[Directions] Repeat the data below in full. Pictures must not be part of the copy.

[Dataset section]
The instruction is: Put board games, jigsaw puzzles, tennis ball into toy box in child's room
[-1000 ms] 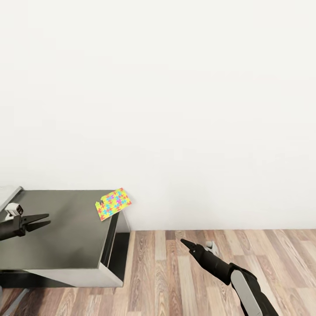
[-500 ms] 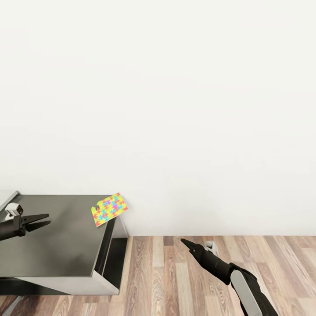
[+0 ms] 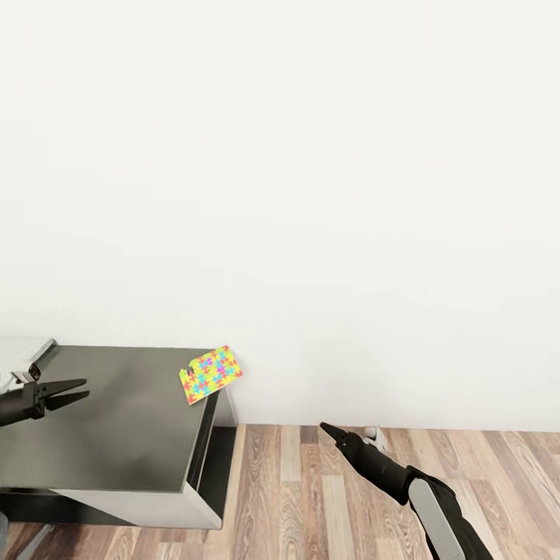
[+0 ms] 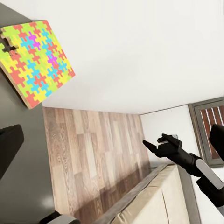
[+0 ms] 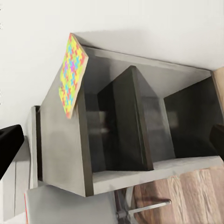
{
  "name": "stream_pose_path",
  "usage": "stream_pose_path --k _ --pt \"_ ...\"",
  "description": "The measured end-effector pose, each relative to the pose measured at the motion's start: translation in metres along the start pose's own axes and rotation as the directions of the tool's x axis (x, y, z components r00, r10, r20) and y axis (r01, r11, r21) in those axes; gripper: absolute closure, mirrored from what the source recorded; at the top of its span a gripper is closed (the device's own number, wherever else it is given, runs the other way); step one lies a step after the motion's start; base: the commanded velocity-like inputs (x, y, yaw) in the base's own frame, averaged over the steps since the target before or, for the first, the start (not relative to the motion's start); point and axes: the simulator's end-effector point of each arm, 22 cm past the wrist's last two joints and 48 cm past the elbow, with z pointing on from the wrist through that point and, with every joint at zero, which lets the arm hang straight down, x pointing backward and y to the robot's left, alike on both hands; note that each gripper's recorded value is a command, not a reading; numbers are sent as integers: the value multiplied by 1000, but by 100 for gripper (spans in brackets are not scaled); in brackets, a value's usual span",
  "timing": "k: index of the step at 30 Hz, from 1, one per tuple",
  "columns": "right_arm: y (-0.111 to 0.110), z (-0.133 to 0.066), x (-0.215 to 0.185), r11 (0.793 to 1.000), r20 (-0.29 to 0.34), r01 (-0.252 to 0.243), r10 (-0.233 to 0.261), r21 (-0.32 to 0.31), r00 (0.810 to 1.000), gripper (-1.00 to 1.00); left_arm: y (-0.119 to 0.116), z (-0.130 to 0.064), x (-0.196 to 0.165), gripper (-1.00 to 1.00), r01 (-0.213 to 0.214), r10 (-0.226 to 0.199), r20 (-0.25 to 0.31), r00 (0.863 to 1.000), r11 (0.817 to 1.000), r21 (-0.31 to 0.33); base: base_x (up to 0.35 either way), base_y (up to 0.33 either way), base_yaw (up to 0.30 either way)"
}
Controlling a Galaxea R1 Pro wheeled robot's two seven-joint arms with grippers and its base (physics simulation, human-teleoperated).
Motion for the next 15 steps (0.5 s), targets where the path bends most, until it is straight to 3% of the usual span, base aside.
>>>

[Solution to this problem]
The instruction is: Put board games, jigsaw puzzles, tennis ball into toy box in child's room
[-1000 ms] 
[-500 ms] 
[+0 ms] 
[+0 ms] 
[+0 ms] 
{
  "name": "stream_pose_path",
  "usage": "stream_pose_path --k _ --pt \"_ ...\"",
  "description": "The measured end-effector pose, each relative to the pose measured at the motion's start: translation in metres along the start pose's own axes and rotation as the directions of the tool's x axis (x, y, z components r00, r10, r20) and y axis (r01, r11, r21) in those axes; gripper: absolute closure, mirrored from what the source recorded; at the top of its span a gripper is closed (the device's own number, wherever else it is given, runs the other way); step one lies a step after the motion's start; base: the commanded velocity-like inputs (x, y, yaw) in the base's own frame, averaged over the steps since the target before or, for the first, the start (not relative to the motion's start); point and axes: the simulator's end-effector point of each arm, 22 cm past the wrist's last two joints and 48 cm past the elbow, with z pointing on from the wrist through that point and, with every joint at zero, which lets the arm hang straight down, x pointing backward and y to the robot's left, alike on both hands; note that each gripper's recorded value is a command, not a reading; numbers are sent as integers: the value multiplied by 1000, but by 100 for gripper (spans in brackets are not scaled); in brackets, a value's usual span",
  "timing": "k: index of the step at 30 Hz, from 1, one per tuple",
  "columns": "right_arm: y (-0.111 to 0.110), z (-0.133 to 0.066), x (-0.215 to 0.185), r11 (0.793 to 1.000), r20 (-0.29 to 0.34), r01 (-0.252 to 0.243), r10 (-0.233 to 0.261), r21 (-0.32 to 0.31), r00 (0.810 to 1.000), gripper (-1.00 to 1.00); left_arm: y (-0.119 to 0.116), z (-0.130 to 0.064), x (-0.196 to 0.165), gripper (-1.00 to 1.00), r01 (-0.213 to 0.214), r10 (-0.226 to 0.199), r20 (-0.25 to 0.31), r00 (0.863 to 1.000), r11 (0.817 to 1.000), r21 (-0.31 to 0.33); base: base_x (up to 0.35 either way), base_y (up to 0.33 either way), base_yaw (up to 0.30 either way)"
}
Controlling a Galaxea R1 Pro wheeled robot's two seven-joint arms with grippers and its base (physics simulation, human-teleoperated).
Motion for the next 15 steps (0.5 s), targets where the path bends most, until it is straight to 3% of the usual span, base aside.
>>>

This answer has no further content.